Description of the task =>
Check every line below for the word "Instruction" and give only the number of lines where it appears.

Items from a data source
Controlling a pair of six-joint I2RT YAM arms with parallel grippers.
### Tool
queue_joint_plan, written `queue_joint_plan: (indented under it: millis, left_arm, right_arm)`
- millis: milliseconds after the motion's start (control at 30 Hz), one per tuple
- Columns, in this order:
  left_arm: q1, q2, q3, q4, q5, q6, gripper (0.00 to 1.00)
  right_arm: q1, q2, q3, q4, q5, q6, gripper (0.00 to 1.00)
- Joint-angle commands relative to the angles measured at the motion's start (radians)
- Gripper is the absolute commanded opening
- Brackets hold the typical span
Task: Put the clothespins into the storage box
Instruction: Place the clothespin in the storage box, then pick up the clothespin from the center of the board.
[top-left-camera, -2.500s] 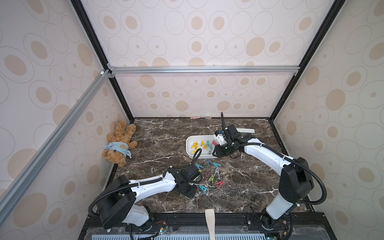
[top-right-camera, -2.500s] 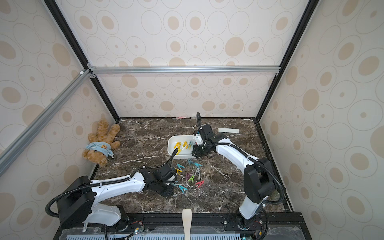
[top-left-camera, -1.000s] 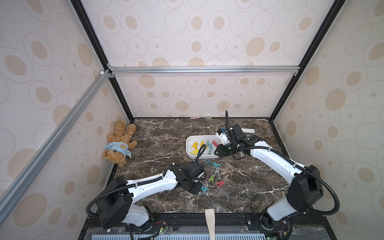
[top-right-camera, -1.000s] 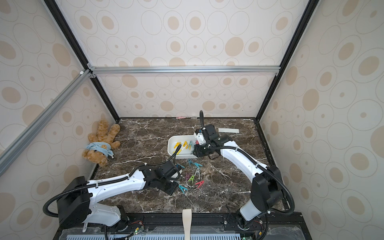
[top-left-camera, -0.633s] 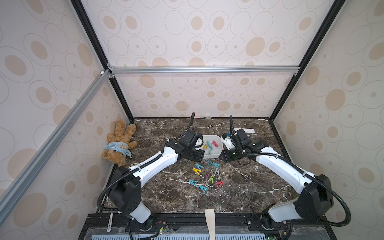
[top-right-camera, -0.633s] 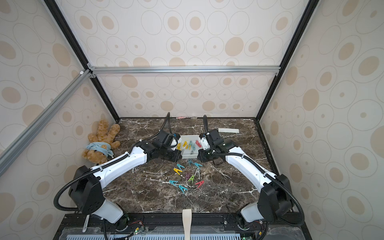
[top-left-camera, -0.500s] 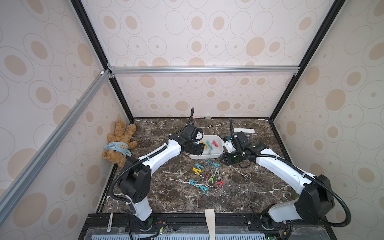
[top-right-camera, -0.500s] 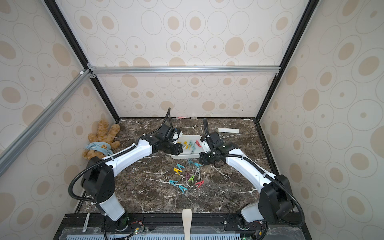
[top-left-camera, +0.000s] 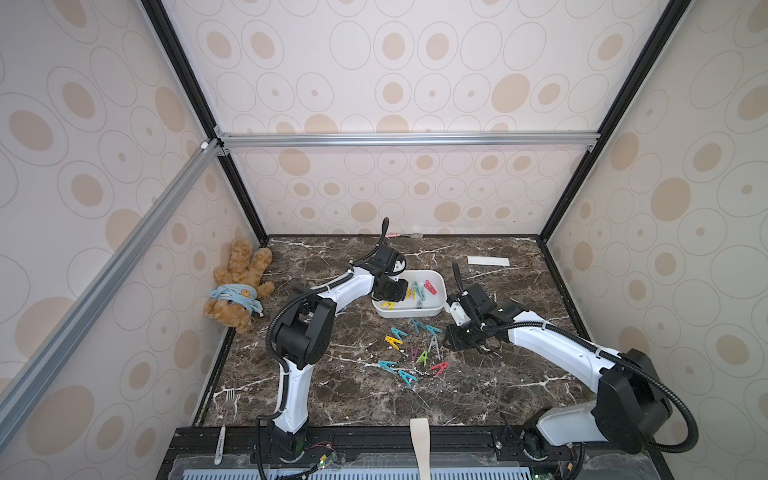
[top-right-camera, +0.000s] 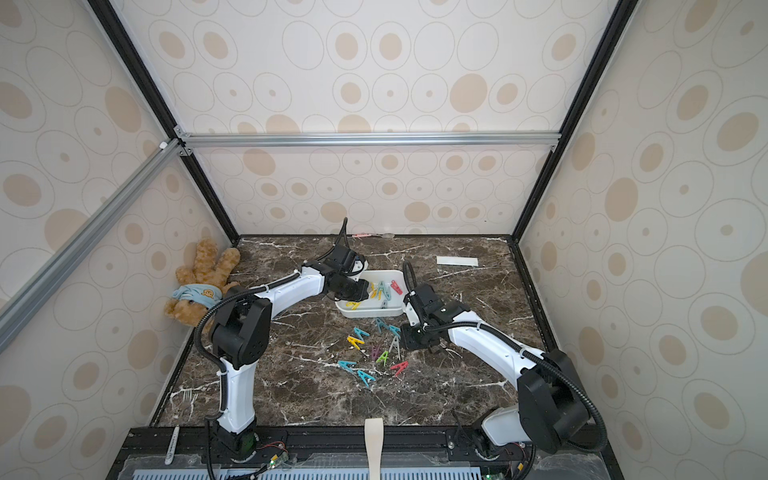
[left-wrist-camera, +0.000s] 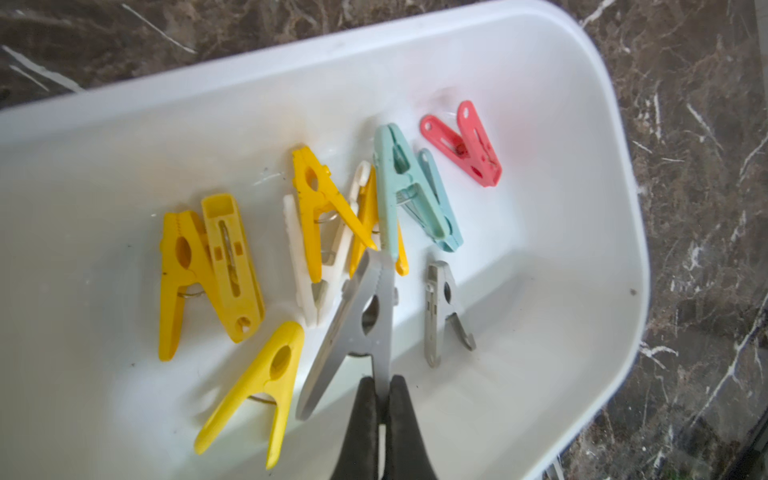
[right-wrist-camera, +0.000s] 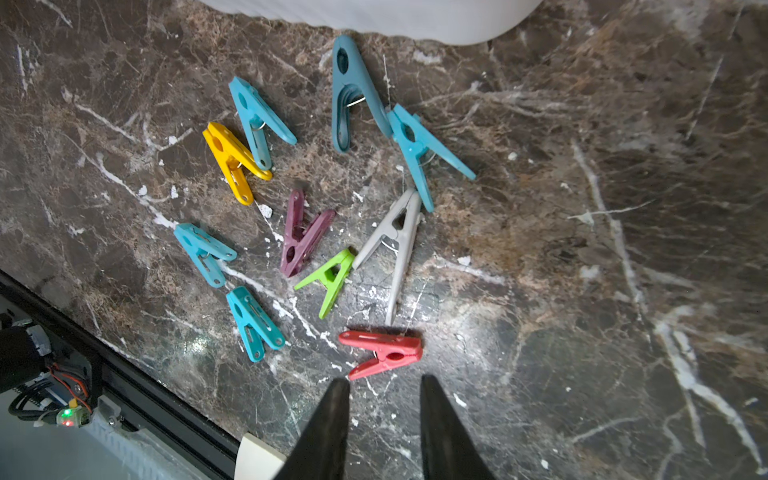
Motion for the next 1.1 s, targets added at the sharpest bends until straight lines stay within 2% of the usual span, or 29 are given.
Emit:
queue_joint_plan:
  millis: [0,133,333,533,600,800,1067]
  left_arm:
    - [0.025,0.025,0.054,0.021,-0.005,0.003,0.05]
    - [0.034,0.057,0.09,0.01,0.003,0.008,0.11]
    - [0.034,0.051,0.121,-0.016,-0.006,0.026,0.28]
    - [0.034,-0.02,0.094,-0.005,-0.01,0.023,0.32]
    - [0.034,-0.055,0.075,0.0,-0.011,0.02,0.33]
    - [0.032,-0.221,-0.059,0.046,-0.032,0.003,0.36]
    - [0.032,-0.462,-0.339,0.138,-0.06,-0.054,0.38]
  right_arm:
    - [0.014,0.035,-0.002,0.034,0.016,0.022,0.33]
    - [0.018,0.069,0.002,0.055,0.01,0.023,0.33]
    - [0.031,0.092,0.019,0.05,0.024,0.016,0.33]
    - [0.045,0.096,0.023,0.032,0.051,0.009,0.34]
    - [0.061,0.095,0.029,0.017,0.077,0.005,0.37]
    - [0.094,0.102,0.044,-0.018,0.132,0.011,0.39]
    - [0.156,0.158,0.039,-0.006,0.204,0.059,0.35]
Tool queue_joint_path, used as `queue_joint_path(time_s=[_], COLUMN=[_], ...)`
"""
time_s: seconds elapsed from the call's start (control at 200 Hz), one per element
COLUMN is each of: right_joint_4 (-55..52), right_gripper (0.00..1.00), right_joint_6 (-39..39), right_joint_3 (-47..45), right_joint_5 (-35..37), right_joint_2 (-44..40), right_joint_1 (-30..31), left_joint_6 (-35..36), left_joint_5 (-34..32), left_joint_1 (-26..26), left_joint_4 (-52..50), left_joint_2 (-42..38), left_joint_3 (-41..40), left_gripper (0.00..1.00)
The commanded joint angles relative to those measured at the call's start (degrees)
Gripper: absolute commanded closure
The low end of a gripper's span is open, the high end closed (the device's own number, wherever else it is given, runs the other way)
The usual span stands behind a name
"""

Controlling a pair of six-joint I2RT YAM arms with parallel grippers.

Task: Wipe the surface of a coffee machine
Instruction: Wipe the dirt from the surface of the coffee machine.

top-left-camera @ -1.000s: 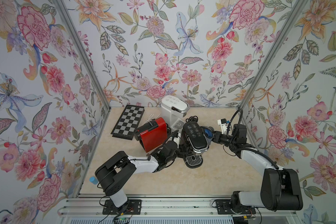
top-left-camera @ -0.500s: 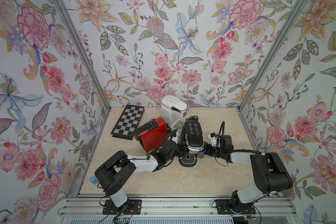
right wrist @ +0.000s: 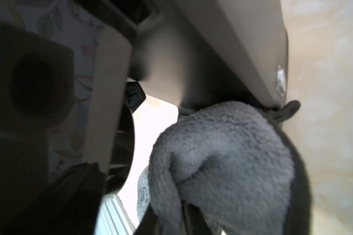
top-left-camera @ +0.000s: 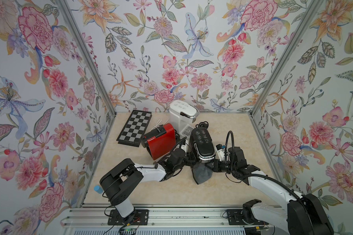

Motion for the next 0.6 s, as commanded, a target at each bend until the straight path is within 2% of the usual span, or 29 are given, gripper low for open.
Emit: queue_joint_path(time_s=[0.0, 0.14, 0.275, 0.44, 0.59], right_joint_4=[-0.46, 6.69, 19.13, 19.05, 18.91], right_gripper=[0.84, 0.84, 0.84, 0.84, 0.84], right_joint_6=[2.44, 6.44, 12.02, 8.67, 8.99], right_joint_3=[1.08, -1.23, -5.4, -5.89, -6.84], right_joint_5=[0.16, 1.09, -1.28, 1.59, 3.25], right_joint_2=[-1.62, -3.75, -2.87, 4.13, 6.24], right_joint_1=[0.99, 0.93, 1.19, 1.99, 4.01], left_joint_6=[-1.42, -1.66, -1.65, -1.73, -2.03], left_joint_5=[-2.01, -2.82, -4.21, -4.39, -3.99], left_joint_1=[0.0, -0.13, -0.36, -0.36, -0.44], left_joint_4=[4.4, 4.48, 4.19, 4.7, 5.83], left_joint_2=[-3.29, -6.0, -9.46, -10.18, -9.12], left_joint_3=[-2.74, -5.33, -7.4, -8.39, -8.89], left_gripper=[0.3, 0.3, 0.3, 0.3, 0.3])
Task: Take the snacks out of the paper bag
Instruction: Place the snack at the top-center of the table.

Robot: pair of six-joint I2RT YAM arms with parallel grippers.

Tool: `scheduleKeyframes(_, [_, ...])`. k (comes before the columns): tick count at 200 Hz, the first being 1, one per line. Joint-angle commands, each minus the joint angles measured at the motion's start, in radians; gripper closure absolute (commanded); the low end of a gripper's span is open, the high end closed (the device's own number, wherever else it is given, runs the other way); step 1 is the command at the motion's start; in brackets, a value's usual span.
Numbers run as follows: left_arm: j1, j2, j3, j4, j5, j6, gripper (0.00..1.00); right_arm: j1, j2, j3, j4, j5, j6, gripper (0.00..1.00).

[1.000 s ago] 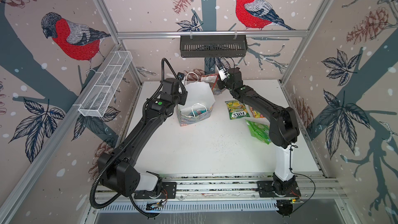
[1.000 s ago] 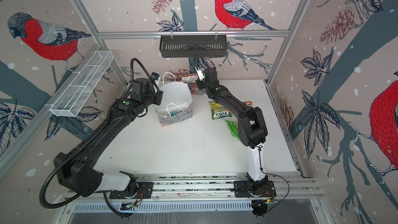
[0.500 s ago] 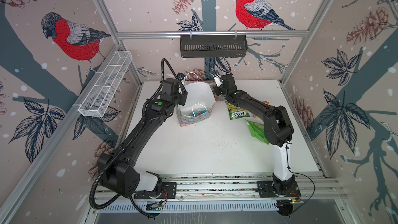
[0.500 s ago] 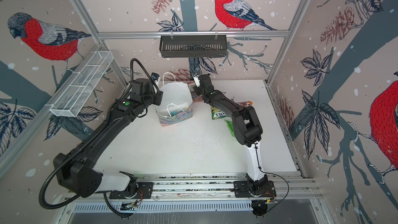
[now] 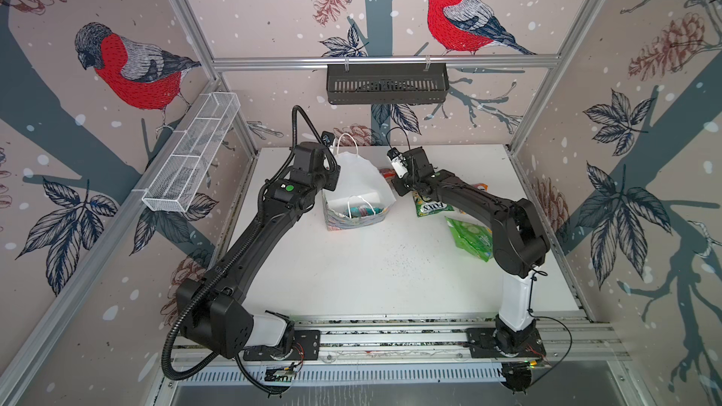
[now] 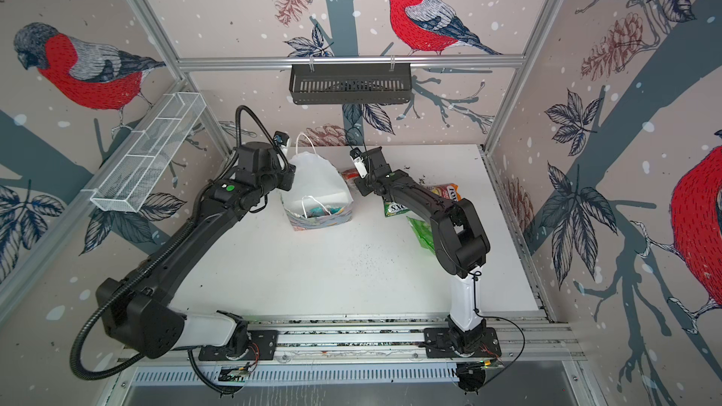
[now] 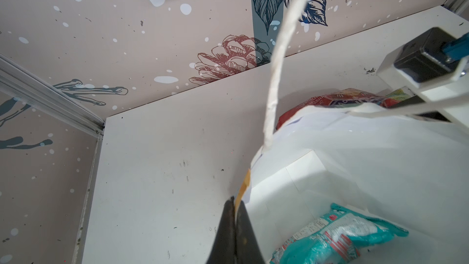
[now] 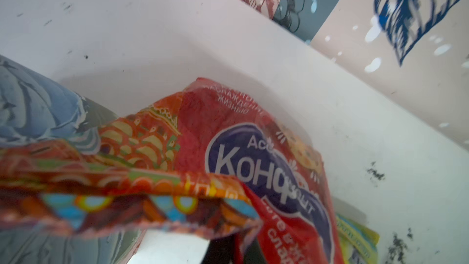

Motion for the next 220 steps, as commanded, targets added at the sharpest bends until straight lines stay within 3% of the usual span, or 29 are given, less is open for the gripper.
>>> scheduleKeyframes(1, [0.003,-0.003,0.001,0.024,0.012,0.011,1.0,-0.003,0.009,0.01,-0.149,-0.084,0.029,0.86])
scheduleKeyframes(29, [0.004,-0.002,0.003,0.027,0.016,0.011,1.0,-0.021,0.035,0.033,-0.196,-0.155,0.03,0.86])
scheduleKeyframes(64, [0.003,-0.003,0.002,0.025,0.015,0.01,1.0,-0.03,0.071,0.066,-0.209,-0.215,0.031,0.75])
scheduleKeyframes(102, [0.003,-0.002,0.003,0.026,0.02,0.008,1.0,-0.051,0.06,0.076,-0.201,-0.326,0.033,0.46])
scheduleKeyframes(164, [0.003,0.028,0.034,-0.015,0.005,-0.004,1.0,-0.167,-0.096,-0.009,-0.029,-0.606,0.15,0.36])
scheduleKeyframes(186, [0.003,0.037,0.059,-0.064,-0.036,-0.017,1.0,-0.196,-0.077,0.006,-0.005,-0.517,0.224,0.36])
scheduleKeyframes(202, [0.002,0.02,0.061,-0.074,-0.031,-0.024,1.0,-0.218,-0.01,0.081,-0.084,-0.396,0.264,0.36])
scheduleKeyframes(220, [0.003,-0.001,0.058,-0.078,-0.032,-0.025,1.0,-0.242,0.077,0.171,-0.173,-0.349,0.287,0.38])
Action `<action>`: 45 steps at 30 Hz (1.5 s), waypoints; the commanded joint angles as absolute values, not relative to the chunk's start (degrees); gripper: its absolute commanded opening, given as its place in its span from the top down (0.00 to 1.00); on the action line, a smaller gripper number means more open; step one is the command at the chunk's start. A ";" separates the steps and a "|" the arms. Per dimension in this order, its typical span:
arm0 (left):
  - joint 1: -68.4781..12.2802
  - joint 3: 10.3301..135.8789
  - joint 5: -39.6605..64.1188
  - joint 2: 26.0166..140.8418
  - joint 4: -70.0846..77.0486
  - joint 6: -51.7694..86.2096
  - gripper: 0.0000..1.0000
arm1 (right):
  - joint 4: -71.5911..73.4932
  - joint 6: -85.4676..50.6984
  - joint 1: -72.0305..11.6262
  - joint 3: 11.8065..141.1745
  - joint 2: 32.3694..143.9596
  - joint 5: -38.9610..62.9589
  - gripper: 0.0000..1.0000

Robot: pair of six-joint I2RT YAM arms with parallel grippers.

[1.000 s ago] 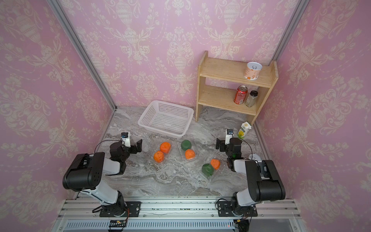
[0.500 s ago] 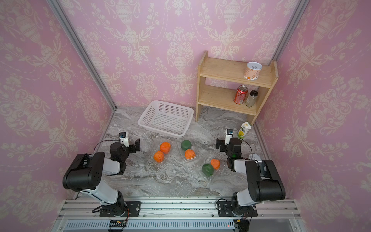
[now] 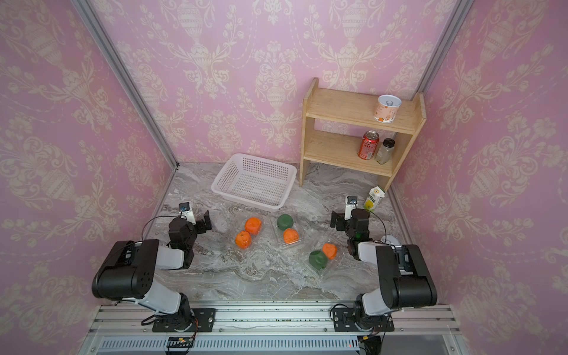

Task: Take oranges out of containers
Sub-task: Adjust the packing box at the center of the board.

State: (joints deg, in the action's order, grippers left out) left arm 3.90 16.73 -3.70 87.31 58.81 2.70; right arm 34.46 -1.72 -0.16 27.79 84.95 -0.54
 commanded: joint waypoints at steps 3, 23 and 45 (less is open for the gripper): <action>-0.77 17.97 -12.95 79.51 50.14 0.37 0.01 | 19.27 -2.51 -0.94 37.13 85.26 -0.26 0.00; -25.47 32.72 -22.92 65.72 16.46 -5.33 0.01 | -5.71 -9.68 -4.66 38.85 63.70 3.83 0.00; -46.20 38.74 -18.12 70.95 10.26 1.29 0.01 | -35.53 -21.19 -5.01 34.49 39.93 14.66 0.00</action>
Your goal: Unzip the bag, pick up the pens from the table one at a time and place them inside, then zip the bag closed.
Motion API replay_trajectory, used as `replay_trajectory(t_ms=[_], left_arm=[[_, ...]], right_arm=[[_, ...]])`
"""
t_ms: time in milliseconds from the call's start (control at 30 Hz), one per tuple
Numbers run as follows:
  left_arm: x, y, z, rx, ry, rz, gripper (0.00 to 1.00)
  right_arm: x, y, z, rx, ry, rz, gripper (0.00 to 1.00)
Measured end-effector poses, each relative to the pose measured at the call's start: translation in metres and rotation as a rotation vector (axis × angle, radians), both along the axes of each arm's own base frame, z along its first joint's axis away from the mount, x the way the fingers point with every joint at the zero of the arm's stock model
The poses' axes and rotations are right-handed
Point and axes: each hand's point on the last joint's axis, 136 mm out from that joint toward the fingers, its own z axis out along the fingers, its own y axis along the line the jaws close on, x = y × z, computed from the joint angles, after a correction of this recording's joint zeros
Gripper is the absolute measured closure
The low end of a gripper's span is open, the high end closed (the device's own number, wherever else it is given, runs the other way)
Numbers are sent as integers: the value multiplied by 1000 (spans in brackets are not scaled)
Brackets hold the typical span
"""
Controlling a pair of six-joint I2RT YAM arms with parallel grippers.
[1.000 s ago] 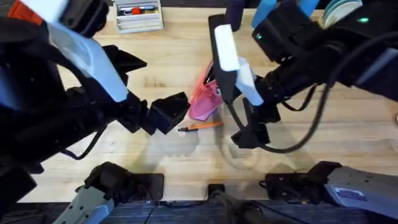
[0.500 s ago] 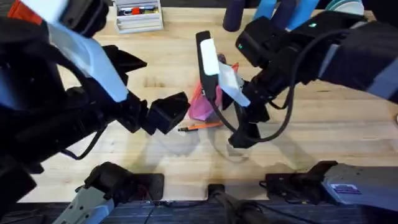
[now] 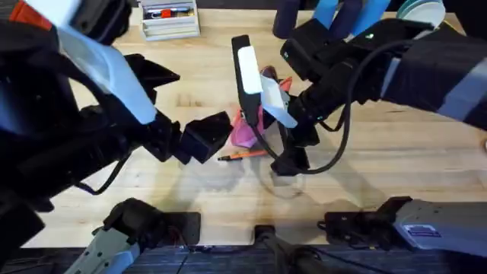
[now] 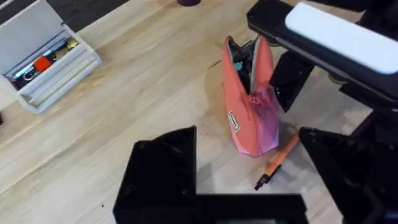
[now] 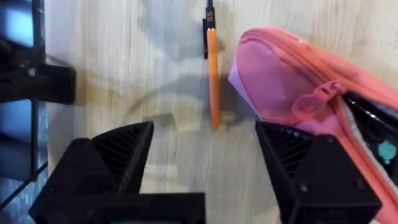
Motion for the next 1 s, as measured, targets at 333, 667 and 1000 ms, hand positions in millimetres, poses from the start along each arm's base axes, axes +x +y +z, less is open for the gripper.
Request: replay_trajectory(t_ms=[333, 667, 1000], left_arm=[[-14, 3, -11, 52, 56, -38, 7], [-49, 17, -5, 187, 97, -127, 7], [-52, 18, -4, 209, 89, -149, 7]], right_arm=[[-8, -4, -18, -8, 32, -24, 4], [5, 8, -15, 41, -18, -39, 5], [-12, 23, -40, -44, -9, 47, 5]])
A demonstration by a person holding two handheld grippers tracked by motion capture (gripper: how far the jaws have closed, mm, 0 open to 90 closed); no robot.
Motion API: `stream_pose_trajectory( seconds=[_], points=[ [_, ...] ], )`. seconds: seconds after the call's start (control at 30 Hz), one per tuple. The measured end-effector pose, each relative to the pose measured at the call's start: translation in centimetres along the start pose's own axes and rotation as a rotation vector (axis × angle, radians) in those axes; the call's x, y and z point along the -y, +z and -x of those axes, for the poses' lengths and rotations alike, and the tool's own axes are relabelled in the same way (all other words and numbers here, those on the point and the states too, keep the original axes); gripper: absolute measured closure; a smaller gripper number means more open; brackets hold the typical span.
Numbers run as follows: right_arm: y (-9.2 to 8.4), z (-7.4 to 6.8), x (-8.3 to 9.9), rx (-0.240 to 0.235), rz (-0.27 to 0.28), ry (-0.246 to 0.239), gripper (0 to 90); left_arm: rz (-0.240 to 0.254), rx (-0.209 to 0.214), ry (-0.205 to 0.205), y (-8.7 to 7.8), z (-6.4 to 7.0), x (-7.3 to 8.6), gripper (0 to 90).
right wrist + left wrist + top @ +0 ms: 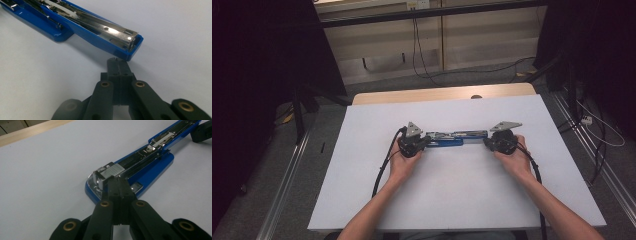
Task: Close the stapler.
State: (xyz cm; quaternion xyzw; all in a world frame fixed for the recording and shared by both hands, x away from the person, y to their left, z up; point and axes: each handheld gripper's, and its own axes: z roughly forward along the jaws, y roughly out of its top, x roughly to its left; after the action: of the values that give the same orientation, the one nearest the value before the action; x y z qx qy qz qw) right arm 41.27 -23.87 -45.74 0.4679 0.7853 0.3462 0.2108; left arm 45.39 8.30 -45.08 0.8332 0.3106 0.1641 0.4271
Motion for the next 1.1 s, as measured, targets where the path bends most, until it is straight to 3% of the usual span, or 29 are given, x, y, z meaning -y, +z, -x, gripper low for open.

Task response =>
3